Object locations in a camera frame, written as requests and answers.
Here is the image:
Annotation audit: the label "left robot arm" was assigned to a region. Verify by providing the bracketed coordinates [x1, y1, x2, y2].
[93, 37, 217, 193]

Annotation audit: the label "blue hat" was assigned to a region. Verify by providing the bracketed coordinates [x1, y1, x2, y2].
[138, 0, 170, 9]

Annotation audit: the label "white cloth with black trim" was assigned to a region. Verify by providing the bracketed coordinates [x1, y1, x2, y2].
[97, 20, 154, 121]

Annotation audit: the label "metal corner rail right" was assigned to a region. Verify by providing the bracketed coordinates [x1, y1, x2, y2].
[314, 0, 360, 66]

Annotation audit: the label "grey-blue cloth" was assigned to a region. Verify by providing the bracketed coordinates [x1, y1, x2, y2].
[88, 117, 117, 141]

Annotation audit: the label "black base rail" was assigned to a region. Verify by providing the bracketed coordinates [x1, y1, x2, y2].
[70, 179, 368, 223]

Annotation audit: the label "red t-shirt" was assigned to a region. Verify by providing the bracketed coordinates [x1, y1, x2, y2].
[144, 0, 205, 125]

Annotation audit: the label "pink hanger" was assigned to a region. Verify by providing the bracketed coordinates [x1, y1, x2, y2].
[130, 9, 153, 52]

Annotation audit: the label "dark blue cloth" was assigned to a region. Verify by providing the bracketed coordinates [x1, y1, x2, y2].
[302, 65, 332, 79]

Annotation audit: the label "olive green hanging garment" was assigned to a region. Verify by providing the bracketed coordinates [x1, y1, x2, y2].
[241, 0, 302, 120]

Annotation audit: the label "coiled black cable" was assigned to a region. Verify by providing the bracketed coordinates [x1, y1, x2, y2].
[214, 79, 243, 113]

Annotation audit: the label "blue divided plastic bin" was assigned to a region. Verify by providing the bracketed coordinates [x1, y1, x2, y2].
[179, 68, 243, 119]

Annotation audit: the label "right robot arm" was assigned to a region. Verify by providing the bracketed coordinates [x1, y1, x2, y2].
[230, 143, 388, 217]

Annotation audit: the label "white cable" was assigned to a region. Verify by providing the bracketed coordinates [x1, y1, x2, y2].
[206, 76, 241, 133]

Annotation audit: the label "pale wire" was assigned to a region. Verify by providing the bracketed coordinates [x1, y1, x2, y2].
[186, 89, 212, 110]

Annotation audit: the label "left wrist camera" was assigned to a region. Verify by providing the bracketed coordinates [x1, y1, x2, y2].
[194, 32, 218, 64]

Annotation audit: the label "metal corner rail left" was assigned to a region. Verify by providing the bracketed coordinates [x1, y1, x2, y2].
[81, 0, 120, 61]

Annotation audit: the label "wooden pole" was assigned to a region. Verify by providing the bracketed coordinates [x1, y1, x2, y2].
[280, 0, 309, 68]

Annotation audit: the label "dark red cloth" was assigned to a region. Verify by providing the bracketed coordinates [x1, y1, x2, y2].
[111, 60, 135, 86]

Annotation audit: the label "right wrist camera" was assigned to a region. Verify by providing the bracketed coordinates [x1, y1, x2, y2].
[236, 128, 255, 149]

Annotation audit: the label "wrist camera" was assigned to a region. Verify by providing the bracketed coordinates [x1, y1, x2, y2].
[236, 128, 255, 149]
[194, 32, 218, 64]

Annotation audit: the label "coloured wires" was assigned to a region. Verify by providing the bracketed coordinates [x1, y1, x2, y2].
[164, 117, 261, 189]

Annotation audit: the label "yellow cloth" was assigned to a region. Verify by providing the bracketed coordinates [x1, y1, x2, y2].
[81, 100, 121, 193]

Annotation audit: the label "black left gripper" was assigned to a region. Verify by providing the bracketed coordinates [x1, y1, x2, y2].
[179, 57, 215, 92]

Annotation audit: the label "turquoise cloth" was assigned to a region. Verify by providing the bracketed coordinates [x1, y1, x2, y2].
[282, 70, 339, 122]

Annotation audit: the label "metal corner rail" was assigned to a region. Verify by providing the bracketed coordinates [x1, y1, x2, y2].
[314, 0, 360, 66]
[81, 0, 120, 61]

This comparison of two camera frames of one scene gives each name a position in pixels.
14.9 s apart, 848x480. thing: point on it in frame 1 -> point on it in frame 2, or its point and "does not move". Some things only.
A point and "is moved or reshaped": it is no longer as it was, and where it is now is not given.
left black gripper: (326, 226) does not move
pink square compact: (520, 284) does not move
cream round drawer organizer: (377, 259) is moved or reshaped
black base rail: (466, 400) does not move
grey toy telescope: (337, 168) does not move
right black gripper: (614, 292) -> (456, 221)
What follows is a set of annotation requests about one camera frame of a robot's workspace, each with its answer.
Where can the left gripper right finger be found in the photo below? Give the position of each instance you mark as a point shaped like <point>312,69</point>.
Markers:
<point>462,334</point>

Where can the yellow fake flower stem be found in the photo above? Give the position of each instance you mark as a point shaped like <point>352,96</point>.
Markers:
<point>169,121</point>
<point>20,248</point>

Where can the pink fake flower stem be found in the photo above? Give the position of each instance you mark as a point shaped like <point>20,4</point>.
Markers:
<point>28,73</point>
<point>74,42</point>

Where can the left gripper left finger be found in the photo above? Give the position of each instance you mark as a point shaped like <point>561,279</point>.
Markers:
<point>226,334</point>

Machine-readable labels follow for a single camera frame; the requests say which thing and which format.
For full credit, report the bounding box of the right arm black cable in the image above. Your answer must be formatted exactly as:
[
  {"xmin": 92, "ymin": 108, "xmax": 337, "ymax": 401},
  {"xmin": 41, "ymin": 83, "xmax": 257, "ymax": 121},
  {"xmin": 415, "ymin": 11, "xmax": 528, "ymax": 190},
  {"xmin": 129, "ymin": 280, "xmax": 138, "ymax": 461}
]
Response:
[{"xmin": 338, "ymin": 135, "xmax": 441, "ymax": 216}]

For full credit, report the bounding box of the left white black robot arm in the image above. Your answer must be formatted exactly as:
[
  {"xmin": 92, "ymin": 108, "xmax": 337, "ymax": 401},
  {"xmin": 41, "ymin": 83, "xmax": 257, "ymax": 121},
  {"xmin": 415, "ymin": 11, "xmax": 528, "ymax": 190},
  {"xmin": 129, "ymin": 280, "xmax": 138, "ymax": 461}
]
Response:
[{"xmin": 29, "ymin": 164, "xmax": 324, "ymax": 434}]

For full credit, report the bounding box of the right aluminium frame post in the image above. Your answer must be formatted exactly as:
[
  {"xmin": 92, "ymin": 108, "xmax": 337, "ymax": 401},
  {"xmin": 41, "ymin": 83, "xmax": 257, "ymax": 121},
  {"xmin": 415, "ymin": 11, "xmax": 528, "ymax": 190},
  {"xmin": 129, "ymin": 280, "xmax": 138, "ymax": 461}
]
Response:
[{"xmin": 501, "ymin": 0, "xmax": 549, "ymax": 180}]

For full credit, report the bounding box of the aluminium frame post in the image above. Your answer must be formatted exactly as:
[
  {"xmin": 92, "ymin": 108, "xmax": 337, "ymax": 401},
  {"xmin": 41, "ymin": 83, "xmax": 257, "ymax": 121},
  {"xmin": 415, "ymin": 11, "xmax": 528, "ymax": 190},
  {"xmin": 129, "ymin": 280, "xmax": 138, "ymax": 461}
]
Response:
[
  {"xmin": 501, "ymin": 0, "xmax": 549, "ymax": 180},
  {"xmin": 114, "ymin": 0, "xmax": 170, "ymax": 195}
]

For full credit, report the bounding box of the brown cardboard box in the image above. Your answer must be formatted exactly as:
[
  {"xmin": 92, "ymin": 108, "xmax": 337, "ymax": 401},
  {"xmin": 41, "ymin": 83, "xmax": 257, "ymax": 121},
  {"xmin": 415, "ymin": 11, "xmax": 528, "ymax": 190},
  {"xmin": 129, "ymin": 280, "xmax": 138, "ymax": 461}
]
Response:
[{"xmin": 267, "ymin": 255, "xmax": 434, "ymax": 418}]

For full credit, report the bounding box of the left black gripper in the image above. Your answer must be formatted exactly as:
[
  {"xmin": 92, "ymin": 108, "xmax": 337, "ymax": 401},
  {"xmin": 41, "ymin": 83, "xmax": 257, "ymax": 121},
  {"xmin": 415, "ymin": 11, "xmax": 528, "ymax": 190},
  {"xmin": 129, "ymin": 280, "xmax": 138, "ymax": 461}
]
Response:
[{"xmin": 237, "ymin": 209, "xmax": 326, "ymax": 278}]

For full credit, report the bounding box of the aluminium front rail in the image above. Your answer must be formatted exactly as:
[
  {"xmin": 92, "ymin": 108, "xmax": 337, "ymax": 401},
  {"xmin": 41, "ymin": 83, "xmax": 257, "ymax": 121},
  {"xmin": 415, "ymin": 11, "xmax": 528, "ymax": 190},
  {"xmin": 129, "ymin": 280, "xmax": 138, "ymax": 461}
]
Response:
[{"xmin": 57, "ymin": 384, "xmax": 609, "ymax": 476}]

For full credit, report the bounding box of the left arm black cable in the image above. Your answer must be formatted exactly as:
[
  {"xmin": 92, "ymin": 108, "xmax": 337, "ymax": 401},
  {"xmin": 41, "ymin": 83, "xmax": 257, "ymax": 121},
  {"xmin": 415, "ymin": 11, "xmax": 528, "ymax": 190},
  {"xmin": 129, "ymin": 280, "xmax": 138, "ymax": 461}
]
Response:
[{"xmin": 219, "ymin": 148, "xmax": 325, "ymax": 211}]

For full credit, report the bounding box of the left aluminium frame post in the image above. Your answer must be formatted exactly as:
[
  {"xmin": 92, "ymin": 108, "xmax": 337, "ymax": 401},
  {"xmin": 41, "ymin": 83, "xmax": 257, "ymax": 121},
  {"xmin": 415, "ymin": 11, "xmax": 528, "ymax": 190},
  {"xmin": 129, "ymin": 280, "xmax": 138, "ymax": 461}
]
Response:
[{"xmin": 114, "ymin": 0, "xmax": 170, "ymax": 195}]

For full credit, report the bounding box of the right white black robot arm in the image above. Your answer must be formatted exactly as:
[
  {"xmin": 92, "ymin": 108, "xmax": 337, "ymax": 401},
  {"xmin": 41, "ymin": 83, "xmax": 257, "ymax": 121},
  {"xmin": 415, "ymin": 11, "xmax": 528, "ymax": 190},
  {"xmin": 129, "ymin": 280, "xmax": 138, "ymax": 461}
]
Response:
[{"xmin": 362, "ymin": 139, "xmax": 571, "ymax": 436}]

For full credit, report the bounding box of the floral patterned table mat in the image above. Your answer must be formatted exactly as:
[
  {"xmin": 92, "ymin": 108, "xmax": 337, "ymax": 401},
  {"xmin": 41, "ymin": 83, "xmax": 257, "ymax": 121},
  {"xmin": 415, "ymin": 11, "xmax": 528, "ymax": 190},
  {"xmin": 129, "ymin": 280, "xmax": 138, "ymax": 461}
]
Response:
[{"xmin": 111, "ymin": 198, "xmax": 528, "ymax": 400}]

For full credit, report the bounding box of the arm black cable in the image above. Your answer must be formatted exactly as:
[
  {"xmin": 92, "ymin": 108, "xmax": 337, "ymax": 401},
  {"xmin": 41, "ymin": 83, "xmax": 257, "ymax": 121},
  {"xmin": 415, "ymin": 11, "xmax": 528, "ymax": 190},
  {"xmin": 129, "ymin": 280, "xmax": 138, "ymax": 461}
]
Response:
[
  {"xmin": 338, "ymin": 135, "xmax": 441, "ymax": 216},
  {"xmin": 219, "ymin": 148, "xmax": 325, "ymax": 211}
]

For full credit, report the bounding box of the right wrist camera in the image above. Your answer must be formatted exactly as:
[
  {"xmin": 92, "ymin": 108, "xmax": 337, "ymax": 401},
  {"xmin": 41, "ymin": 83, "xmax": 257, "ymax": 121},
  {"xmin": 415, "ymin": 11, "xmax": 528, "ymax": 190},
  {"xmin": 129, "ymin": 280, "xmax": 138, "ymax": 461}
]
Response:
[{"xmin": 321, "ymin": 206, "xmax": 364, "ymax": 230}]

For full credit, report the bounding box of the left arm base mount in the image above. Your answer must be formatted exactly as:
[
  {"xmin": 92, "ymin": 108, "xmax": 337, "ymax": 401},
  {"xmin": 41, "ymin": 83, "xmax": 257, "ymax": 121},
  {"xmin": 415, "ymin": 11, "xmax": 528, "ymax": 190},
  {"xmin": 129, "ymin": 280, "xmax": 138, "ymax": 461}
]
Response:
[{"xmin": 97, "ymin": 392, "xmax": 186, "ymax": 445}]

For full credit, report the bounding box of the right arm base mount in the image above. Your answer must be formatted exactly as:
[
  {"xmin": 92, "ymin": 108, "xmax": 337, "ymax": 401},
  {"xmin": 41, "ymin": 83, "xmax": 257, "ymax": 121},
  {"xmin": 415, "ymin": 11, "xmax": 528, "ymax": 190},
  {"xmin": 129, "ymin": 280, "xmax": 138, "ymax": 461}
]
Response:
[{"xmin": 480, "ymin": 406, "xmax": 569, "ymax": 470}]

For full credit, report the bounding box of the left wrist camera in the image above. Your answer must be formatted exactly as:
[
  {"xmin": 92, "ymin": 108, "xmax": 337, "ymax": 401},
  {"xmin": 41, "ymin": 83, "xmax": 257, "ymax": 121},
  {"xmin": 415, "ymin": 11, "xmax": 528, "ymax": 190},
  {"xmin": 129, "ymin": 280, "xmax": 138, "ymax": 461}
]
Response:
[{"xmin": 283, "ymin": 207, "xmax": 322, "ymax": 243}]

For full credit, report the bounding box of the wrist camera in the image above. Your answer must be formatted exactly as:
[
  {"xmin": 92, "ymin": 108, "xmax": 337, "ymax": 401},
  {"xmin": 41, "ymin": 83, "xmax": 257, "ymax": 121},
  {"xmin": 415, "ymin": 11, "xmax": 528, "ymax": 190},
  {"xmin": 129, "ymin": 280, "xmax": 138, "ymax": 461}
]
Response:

◇ ◇ ◇ ◇

Could you count the lines in the material above that include the word "moved"? Give the count alone.

2